The rain continued into the night, its roar making sleep impossible. Akiko sat on her futon, watching it fall, while she thought about what had happened. She found it impossible to escape the conclusion that Tamao, or at least Tamao’s aramitama, was causing the flood, and was doing it because it was angry. But what was it angry about? The problem wasn’t so much that she couldn’t think of anything as that there were too many options. Certainly, the burning of the shrine was a possibility, but the kegare Akiko had seen across the city was another, as was the presence of protesters just outside the shrine precincts. What sort of things bothered kami? She had to admit that she didn’t know. Nor, she suspected, did Shiraishi.

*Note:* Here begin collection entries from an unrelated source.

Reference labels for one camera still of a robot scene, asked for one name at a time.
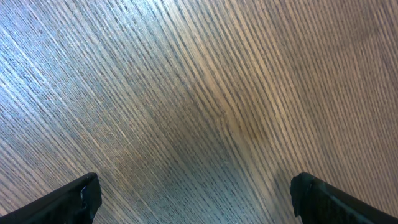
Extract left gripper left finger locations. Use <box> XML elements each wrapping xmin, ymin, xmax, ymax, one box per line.
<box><xmin>1</xmin><ymin>172</ymin><xmax>102</xmax><ymax>224</ymax></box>

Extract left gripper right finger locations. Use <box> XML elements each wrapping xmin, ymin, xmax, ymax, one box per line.
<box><xmin>290</xmin><ymin>172</ymin><xmax>397</xmax><ymax>224</ymax></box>

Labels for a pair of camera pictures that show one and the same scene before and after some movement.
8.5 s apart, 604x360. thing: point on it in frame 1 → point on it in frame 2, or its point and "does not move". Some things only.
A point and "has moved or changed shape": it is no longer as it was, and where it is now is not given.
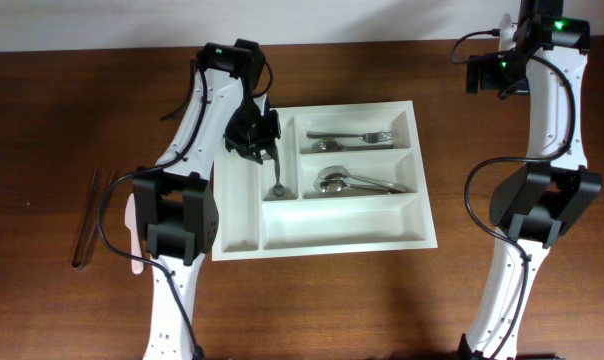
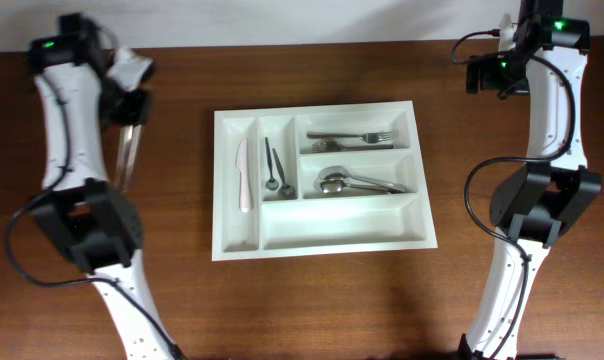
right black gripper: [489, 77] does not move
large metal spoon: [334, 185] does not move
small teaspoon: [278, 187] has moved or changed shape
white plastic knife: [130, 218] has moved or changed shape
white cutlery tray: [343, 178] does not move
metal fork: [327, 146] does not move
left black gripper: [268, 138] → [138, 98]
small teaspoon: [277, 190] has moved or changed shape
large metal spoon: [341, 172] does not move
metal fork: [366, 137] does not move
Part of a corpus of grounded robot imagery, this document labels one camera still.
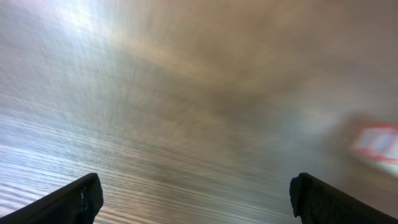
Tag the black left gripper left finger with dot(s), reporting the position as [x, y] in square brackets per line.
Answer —
[76, 203]

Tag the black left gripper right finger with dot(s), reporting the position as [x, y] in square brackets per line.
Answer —
[316, 202]

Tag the red A letter block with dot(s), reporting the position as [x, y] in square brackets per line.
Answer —
[376, 146]

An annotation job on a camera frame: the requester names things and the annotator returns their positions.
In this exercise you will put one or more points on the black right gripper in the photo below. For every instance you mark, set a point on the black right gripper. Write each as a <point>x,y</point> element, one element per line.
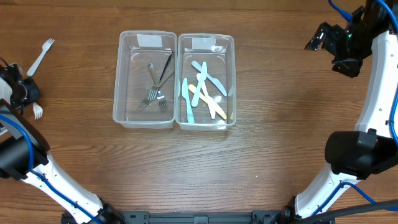
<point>334,46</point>

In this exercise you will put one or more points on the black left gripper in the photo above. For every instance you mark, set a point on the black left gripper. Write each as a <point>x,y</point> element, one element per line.
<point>31,91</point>

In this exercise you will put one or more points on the white plastic fork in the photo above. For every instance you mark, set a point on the white plastic fork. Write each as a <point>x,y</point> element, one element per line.
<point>38,110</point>

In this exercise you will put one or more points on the pale blue plastic fork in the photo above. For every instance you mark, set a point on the pale blue plastic fork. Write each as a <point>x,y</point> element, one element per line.
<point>46,46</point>

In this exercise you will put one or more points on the dark metal fork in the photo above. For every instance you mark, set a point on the dark metal fork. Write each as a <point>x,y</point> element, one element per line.
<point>161,74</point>

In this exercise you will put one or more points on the wide metal fork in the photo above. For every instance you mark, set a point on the wide metal fork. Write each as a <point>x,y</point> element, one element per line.
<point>161,100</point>

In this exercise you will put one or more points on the pale grey-blue plastic knife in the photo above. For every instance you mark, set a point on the pale grey-blue plastic knife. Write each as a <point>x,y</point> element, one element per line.
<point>215,81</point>

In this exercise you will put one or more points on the white plastic knife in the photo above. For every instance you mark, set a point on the white plastic knife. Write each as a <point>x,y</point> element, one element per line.
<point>209,102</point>

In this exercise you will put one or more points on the teal plastic knife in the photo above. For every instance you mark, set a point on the teal plastic knife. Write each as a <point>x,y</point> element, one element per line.
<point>185,94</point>

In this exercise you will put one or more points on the light blue plastic knife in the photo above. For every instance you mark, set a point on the light blue plastic knife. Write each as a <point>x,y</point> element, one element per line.
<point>203,76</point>

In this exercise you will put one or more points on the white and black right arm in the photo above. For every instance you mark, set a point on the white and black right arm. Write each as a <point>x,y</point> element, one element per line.
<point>371,147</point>

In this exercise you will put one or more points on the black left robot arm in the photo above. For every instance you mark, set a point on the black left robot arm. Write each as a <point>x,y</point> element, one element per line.
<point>25,155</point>

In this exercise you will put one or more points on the clear plastic container left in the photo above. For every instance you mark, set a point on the clear plastic container left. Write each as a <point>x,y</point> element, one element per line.
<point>137,49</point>

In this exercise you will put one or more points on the clear plastic container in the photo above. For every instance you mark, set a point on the clear plastic container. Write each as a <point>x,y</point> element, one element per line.
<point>137,49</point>
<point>218,52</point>

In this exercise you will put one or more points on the clear plastic container right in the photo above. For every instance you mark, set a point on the clear plastic container right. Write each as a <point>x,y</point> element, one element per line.
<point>218,52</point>

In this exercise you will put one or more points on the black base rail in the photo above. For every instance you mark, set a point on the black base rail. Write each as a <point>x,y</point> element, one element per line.
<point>199,217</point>

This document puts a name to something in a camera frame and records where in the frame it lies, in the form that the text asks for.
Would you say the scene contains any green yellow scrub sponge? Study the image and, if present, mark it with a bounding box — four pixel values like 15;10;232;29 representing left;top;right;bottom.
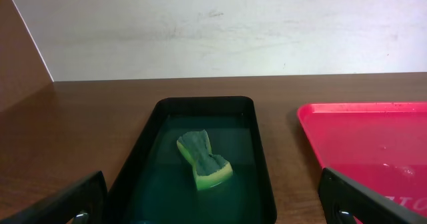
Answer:
176;129;234;191

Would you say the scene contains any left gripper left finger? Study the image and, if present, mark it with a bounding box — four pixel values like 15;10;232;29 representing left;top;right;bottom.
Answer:
1;171;107;224

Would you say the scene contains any brown wooden side panel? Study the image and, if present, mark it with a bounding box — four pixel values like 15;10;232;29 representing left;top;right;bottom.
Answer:
1;0;53;111

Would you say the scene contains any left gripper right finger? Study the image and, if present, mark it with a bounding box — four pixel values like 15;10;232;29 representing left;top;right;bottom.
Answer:
318;168;426;224

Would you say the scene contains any black rectangular tray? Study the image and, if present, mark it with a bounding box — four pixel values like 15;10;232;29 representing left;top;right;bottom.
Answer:
103;96;277;223

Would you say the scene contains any red plastic tray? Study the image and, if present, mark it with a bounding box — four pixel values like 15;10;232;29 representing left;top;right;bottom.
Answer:
298;102;426;218

The storm finally eased off around midnight, and Akiko managed to get some sleep. She dreamed of rivers in flood, and waterfalls, and maelstroms in the ocean.
The next day dawned bright and clear, the sky sparkling as if washed, the leaves on the trees sparkling with droplets of rain that had yet to evaporate. Akiko pushed her window open, expecting the air to be clean and refreshing, and coughed as the smell hit her. Obviously, the flood had not carried everything all the way to sea. Quickly, she closed the window again, and got dressed in old clothes.
Shiraishi was dressed similarly, and no discussion was needed before they got ready to clean the precincts. The shrine house was, fortunately, fine, as the water had all flowed out of the shrine and not got high enough to come in, but there was mud everywhere on the path, mud mixed with ashes, and the ashes from the burned shrine had been spread around by the water. Shiraishi stood at the door to the house and surveyed the damage, frowning.
“We’re going to have to pick up a lot of this piece by piece.”
Akiko had to agree with her; the ashes were too spread out across the grass to sweep up now.
“Well, we’d better get started, then.” She reached for a pair of gloves, but Shiraishi reached out to stop her.
“You do the path first. That can be swept. We need to keep the shrine accessible.” Without thinking, Akiko glanced towards the space where the shrine used to stand, and realised that Shiraishi had done the same. “We do need to keep it accessible. The building was never the main point.” The priest was clearly trying to convince herself as much as Akiko, so Akiko said nothing, just nodding and fetching a broom.
As she swept, Akiko kept catching glimpses of things off to one side, almost behind her, right on the edge of her vision, but when she turned to look, there was nothing there. The ash and mud were stuck to the stones of the path, so the sweeping took longer than Akiko had expected, and the things kept dodging out of her sight while she did it. By the time she was finished, she was very nervous and tense.
Not being able to see anything definite was bad enough, but the glimpses she did catch reminded her of the kegare spirits she had seen throughout the city, but not within the shrine grounds since the purification after Takenaka’s death. If they were back inside the shrine, that was bad, surely, and another reason for Tamao to be angry.
When Shiraishi called a lunch break, Akiko knew what she wanted to do.